[Date Prev][Date Next][Thread Prev][Thread Next][Date Index][Thread Index]

Re: [Xen-devel] [PATCH v4 04/14] argo: init, destroy and soft-reset, with enable command line opt



On Tue, Jan 15, 2019 at 01:27:36AM -0800, Christopher Clark wrote:
> Initialises basic data structures and performs teardown of argo state
> for domain shutdown.
> 
> Inclusion of the Argo implementation is dependent on CONFIG_ARGO.
> 
> Introduces a new Xen command line parameter 'argo': bool to enable/disable
> the argo hypercall.

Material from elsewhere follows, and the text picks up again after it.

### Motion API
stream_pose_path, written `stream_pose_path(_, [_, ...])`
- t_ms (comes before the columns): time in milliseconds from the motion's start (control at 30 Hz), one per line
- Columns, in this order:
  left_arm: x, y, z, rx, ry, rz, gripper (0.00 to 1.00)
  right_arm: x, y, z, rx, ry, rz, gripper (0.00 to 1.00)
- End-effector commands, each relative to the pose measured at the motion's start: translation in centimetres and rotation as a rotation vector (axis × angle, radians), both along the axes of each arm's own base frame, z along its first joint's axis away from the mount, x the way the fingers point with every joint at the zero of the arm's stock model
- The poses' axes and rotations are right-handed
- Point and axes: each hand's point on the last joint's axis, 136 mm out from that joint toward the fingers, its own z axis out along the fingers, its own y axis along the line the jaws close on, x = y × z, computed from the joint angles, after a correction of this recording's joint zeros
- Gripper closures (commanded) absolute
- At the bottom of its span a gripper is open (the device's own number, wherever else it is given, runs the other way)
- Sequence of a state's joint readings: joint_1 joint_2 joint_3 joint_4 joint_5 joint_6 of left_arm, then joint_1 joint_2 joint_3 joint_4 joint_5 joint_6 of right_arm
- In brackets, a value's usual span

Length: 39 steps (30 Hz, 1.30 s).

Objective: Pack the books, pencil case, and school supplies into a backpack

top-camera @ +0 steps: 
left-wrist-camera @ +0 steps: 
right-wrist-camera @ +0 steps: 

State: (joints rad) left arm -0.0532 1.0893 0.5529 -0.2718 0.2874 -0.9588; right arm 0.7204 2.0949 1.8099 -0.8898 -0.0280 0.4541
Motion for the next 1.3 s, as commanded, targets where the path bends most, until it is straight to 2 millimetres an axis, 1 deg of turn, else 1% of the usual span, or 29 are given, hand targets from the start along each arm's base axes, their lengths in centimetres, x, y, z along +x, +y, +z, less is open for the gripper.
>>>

Defaults to disabled.
> 
> New headers:
>   public/argo.h: with definions of addresses and ring structure, including
>   indexes for atomic update for communication between domain and hypervisor.
> 
>   xen/argo.h: to expose the hooks for integration into domain lifecycle:
>     argo_init: per-domain init of argo data structures for domain_create.
>     argo_destroy: teardown for domain_destroy and the error exit
>                   path of domain_create.
>     argo_soft_reset: reset of domain state for domain_soft_reset.
> 
> Adds two new fields to struct domain:
>     rwlock_t argo_lock;
>     struct argo_domain *argo;
> 
> In accordance with recent work on _domain_destroy, argo_destroy is
> idempotent. It will tear down: all rings registered by this domain, all
> rings where this domain is the single sender (ie. specified partner,
> non-wildcard rings), and all pending notifications where this domain is
> awaiting signal about available space in the rings of other domains.
> 
> A count will be maintained of the number of rings that a domain has
> registered in order to limit it below the fixed maximum limit defined here.
> 
> Macros are defined to verify the internal locking state within the argo
> implementation. The macros are ASSERTed on entry to functions to validate
> and document the required lock state prior to calling.
> 
> The software license on the public header is the BSD license, standard
> procedure for the public Xen headers. The public header was originally
> posted under a GPL license at: [1]:
> https://lists.xenproject.org/archives/html/xen-devel/2013-05/msg02710.html
> 
> The following ACK by Lars Kurth is to confirm that only people being
> employees of Citrix contributed to the header files in the series posted at
> [1] and that thus the copyright of the files in question is fully owned by
> Citrix. The ACK also confirms that Citrix is happy for the header files to
> be published under a BSD license in this series (which is based on [1]).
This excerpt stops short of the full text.